== Records provided

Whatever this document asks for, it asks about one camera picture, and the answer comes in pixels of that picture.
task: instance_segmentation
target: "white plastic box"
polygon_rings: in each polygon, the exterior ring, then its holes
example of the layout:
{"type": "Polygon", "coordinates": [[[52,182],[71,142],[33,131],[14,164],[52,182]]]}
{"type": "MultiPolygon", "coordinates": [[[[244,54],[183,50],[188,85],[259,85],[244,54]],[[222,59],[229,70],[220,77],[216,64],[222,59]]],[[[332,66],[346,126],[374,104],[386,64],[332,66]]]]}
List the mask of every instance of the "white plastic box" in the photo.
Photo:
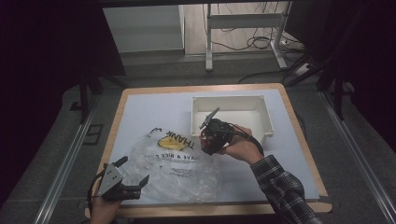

====

### The task
Every line above that carries the string "coordinates" should be copied.

### Answer to this problem
{"type": "Polygon", "coordinates": [[[52,182],[71,142],[33,131],[14,164],[52,182]]]}
{"type": "MultiPolygon", "coordinates": [[[[244,54],[183,50],[188,85],[259,85],[244,54]],[[222,59],[229,70],[220,77],[216,64],[222,59]]],[[[332,66],[346,126],[374,104],[386,64],[332,66]]]]}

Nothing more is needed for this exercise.